Policy Mappings
Introduction
The Mapping feature of the Policy Editor creates rules that define which policies and allowlists should be used to perform the policy evaluation of a source repository, SBOM, or container image based on various factors.
The policy editor lets you set up different rule-sets that will be used on different artifacts based on the use case. For example the policy applied to a web-facing service may have different security and operational best practices rules than a database backend service.
Each artifact type supported by policy has it’s own set of mapping rules. The mapping rules are evaluated in order and will halt on the first matching rule.

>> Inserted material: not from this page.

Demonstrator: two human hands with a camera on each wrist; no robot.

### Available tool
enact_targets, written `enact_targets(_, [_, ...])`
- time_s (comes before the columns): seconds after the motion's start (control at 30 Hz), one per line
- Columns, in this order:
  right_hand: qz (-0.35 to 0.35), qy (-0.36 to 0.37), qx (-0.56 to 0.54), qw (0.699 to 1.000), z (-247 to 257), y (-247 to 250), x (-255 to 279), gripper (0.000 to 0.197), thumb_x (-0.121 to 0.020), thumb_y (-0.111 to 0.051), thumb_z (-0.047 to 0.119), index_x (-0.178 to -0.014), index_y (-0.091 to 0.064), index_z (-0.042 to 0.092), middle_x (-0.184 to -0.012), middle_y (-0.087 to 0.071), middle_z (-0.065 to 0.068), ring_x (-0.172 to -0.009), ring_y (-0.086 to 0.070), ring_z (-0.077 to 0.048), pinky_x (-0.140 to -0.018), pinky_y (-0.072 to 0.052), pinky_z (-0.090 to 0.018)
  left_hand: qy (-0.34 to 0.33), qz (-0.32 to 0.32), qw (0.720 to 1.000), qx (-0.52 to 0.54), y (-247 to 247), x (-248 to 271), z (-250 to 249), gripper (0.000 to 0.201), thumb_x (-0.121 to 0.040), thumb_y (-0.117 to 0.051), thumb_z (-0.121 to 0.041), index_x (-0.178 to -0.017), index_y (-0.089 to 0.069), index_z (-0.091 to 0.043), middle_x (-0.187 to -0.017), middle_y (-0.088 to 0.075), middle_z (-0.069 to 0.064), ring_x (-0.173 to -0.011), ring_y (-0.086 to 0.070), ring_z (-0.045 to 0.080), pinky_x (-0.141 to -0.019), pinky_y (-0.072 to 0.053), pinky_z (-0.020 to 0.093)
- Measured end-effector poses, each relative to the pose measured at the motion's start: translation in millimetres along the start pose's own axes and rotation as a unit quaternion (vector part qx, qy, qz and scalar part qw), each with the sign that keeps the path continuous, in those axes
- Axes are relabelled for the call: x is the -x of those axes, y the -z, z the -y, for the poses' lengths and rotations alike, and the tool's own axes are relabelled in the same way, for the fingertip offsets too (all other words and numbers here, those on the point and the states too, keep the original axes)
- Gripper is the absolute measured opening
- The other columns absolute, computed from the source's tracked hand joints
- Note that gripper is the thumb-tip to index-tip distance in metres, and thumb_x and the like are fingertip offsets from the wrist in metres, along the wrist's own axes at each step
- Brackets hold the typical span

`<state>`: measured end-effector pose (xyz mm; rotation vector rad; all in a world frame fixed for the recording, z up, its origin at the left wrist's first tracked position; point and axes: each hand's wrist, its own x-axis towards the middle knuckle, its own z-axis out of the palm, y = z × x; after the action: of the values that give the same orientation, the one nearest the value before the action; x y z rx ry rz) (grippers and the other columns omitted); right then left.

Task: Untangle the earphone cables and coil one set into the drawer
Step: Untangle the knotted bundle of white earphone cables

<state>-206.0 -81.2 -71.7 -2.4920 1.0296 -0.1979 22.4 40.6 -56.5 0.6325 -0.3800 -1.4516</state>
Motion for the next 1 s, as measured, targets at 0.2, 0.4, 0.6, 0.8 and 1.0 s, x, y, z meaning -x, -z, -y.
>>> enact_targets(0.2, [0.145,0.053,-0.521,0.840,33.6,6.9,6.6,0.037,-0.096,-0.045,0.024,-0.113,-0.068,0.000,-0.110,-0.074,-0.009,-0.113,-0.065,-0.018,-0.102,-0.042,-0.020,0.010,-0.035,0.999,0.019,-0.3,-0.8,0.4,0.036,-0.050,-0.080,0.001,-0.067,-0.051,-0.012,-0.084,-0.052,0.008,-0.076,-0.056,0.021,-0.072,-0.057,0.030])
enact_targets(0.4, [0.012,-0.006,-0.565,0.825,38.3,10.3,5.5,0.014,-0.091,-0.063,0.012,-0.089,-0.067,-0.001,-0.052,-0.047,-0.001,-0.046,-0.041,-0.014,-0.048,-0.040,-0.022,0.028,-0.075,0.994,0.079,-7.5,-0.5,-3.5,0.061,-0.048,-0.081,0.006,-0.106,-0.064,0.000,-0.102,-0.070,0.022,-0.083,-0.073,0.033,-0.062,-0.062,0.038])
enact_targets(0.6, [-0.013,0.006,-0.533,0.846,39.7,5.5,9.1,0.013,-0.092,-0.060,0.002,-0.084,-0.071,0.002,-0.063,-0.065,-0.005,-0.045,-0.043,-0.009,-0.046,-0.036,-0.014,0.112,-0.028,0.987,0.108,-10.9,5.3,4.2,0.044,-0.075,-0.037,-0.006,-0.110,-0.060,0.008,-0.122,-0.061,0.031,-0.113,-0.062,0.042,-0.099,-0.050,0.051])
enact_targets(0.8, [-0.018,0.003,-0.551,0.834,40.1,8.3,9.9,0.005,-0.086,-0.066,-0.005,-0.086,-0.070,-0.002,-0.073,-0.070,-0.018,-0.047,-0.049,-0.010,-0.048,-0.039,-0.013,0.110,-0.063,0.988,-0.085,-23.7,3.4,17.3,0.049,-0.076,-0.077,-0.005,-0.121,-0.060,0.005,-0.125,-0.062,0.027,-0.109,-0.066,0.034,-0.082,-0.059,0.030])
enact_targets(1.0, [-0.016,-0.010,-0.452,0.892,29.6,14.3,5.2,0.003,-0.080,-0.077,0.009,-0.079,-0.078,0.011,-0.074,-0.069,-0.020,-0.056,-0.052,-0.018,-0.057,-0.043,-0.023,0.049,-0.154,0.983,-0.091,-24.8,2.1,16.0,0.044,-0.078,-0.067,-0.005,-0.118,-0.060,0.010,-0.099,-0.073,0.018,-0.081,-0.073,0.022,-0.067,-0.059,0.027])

This is important to understand when combined with wildcard matches since it enables sophisticated matching behavior.
It is recommended that a final catch-all mapping exists for each artifact types to ensure that all artifacts are mapped to a policy. This catch-all mapping should specify wildcards in all the matching fields.
Each mapping can specify a list of rule-sets to be evaluated, as well as an optional list of allowlists to apply.
Note: The trusted images and denylisted images lists are applied across all images, regardless of the mappings that were applied. See Allowed / Denied Images for details.
Image Mappings
An image mapping matches on the parts of a container pull string, Registry, Repository, and Tag.
More information about Image mappings can be found at Container Image Mapping.
Source Mappings
A source mapping matches on the base host url of the source code as well as the specific repository.
More information about Source appings can be found at Source Repository Mapping.
SBOM Mappings
An SBOM mapping matches on the name and version of the SBOMs.
More information about SBOM mappings can be found at SBOM Mapping.